Whenever Christiana vacillated, Harry invoked some sophistry or other to spur her on. Their union was the essence of romantic love. Nothing “in the history of mankind” could compare with it. Clearly, Morgan and Murray had to elevate their love to a sacred place, for to recognize the tawdry truth of their hopeless relationship would have been tantamount to forsaking the Jungian ideals that had governed their lives. It has often been said that a person would die for an ideal rather than see that ideal perish.
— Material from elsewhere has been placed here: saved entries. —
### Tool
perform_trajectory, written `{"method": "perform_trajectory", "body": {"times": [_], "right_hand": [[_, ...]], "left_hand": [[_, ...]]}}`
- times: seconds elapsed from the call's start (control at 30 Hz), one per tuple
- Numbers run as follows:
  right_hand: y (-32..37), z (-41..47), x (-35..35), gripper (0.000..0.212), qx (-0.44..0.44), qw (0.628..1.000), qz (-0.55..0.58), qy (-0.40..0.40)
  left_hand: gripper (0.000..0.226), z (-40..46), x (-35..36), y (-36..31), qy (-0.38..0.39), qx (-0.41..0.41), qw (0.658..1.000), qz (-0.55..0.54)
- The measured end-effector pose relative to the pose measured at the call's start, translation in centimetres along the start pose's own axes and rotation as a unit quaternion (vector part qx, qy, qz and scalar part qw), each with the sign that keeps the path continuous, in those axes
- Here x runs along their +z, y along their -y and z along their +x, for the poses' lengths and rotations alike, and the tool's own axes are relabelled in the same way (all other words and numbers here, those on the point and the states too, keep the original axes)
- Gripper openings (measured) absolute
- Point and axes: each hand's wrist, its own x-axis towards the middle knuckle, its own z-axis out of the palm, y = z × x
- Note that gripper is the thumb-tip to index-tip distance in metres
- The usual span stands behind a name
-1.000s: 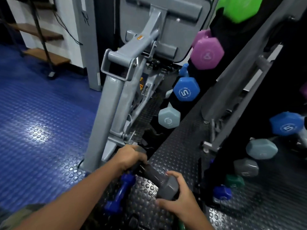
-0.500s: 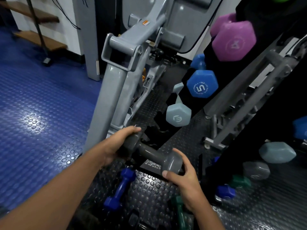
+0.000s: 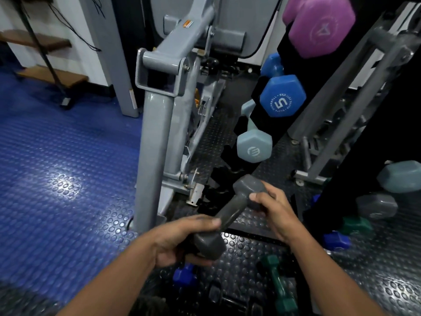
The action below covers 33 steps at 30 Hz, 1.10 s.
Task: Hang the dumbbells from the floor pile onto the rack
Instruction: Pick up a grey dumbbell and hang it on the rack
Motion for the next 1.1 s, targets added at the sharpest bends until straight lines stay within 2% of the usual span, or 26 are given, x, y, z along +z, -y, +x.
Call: {"method": "perform_trajectory", "body": {"times": [0.13, 0.23, 0.43, 0.57, 0.67, 0.73, 0.83, 0.93, 1.1], "right_hand": [[0.3, 0.4, 0.3, 0.044, -0.016, 0.999, -0.046, -0.015], [-0.5, 0.0, 0.7, 0.034, -0.026, 0.994, -0.101, -0.025], [-1.8, 0.3, 1.8, 0.052, -0.100, 0.968, -0.224, -0.044], [-2.7, 1.3, 0.8, 0.054, -0.112, 0.965, -0.200, -0.126], [-2.9, 3.2, 0.0, 0.068, -0.095, 0.966, -0.225, -0.089], [-2.8, 4.5, 0.1, 0.069, -0.085, 0.966, -0.238, -0.061], [-2.7, 5.4, 0.7, 0.065, -0.095, 0.966, -0.221, -0.097], [-2.7, 5.5, 1.7, 0.058, -0.111, 0.967, -0.173, -0.148], [-3.6, 6.2, 2.0, 0.055, -0.118, 0.974, -0.124, -0.150]], "left_hand": [[0.070, 0.3, 3.8, 2.4, -0.042, 0.036, 0.997, -0.060], [0.071, 0.5, 5.0, 3.2, -0.080, 0.056, 0.991, -0.089], [0.065, -0.1, 5.0, 3.4, -0.124, 0.108, 0.981, -0.101], [0.054, 0.0, 5.1, 3.0, -0.161, 0.141, 0.964, -0.157], [0.047, 0.2, 4.5, 2.2, -0.185, 0.176, 0.949, -0.184], [0.048, 0.4, 3.7, 1.2, -0.192, 0.201, 0.945, -0.171], [0.061, 1.6, 2.8, -0.8, -0.210, 0.234, 0.940, -0.132], [0.058, 3.3, 3.2, -3.1, -0.237, 0.251, 0.933, -0.106], [0.053, 6.4, 3.6, -6.1, -0.256, 0.247, 0.931, -0.085]]}}
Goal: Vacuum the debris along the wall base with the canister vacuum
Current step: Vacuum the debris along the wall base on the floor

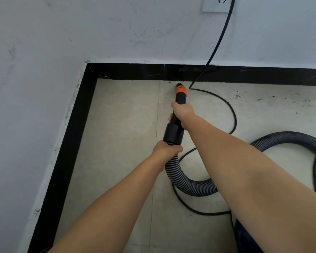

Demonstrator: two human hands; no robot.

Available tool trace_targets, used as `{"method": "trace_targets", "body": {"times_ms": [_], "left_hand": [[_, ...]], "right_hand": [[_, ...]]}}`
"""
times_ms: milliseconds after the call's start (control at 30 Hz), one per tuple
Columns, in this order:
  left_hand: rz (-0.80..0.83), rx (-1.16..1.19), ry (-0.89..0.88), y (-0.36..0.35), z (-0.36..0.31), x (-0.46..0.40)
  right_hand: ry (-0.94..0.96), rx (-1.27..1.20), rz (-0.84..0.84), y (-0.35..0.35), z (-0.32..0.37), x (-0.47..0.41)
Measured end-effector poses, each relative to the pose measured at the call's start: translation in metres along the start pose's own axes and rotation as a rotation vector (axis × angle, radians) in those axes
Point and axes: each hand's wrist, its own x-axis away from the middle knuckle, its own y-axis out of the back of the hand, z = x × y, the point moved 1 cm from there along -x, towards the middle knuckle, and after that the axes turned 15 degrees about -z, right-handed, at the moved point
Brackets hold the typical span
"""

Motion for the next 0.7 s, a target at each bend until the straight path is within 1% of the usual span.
{"method": "trace_targets", "body": {"times_ms": [133, 233, 333, 533, 600, 700], "left_hand": [[0.044, -0.043, -0.026, -0.005, -0.005, -0.005], [0.070, -0.028, -0.032, -0.015, -0.014, -0.006], [0.044, 0.040, -0.012, -0.020, -0.016, -0.008], [-0.069, 0.153, 0.054, -0.007, 0.004, -0.007], [-0.079, 0.147, 0.068, -0.002, 0.009, -0.004], [-0.042, 0.085, 0.064, -0.001, 0.014, 0.008]], "right_hand": [[0.008, 0.001, -0.058, 0.007, -0.002, -0.012], [0.007, 0.003, -0.086, 0.015, 0.004, -0.022], [0.027, 0.044, -0.039, 0.010, 0.012, -0.023], [0.100, 0.146, 0.107, -0.028, 0.007, -0.005], [0.097, 0.137, 0.111, -0.029, 0.001, 0.000], [0.048, 0.073, 0.061, -0.014, -0.010, 0.004]]}}
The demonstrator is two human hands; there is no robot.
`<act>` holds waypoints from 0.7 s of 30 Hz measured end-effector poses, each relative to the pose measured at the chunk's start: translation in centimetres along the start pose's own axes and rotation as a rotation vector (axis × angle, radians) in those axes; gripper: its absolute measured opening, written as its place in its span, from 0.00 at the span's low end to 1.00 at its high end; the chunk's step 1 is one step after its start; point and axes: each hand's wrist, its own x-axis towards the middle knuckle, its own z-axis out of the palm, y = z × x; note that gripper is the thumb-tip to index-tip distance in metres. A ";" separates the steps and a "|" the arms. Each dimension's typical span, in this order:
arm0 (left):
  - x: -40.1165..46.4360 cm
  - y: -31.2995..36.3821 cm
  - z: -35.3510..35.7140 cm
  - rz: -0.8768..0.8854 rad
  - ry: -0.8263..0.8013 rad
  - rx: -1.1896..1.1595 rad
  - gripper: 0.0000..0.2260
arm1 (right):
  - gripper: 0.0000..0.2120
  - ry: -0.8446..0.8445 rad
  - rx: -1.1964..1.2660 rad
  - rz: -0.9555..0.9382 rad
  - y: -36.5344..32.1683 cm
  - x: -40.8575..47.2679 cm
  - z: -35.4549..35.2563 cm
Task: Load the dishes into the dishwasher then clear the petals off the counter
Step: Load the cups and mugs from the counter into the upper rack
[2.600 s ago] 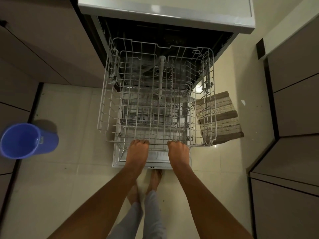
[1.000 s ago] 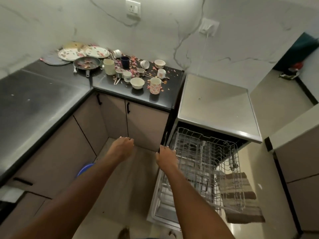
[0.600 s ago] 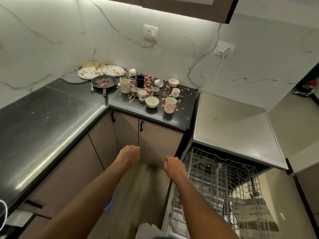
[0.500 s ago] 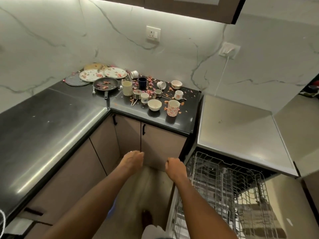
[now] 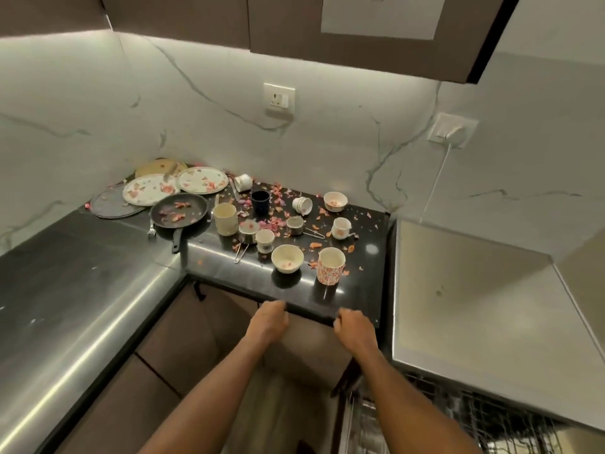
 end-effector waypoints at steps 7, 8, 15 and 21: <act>6.2 1.2 2.5 -0.040 -0.127 -0.120 0.08 | 0.40 0.142 0.415 0.162 -2.0 7.1 -1.1; 7.1 1.1 2.6 -0.044 -0.140 -0.119 0.08 | 0.45 0.134 0.422 0.186 -1.9 8.1 -0.7; 15.6 2.3 0.8 -0.057 -0.185 -0.330 0.10 | 0.60 0.116 0.546 0.283 -2.5 14.4 -0.6; 20.9 2.7 1.5 -0.127 -0.375 -0.560 0.10 | 0.41 0.133 0.530 0.273 -4.5 17.3 -0.8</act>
Fully conscious of how threatening all this might seem to the whole Jungian enterprise, Douglas does not compromise. She shows how Jung had diverted Morgan away from the task of deciphering her visions “toward the supposedly more womanly one of inspiring Murray.” She explains how “Murray put Morgan’s mind, ‘her animus’ to work in accordance with Jung’s instructions to his handmaidens in Zurich” and how, Morgan, “this good daughter of the fathers dutifully read what men had written about visions and about love,” instead of finding her own voice.

Douglas has chosen to enrich her Jungian heritage with her feminist understandings. Better to scrutinize and question her psychoanalytic ideals than to betray the subject of her analysis--Christiana Morgan.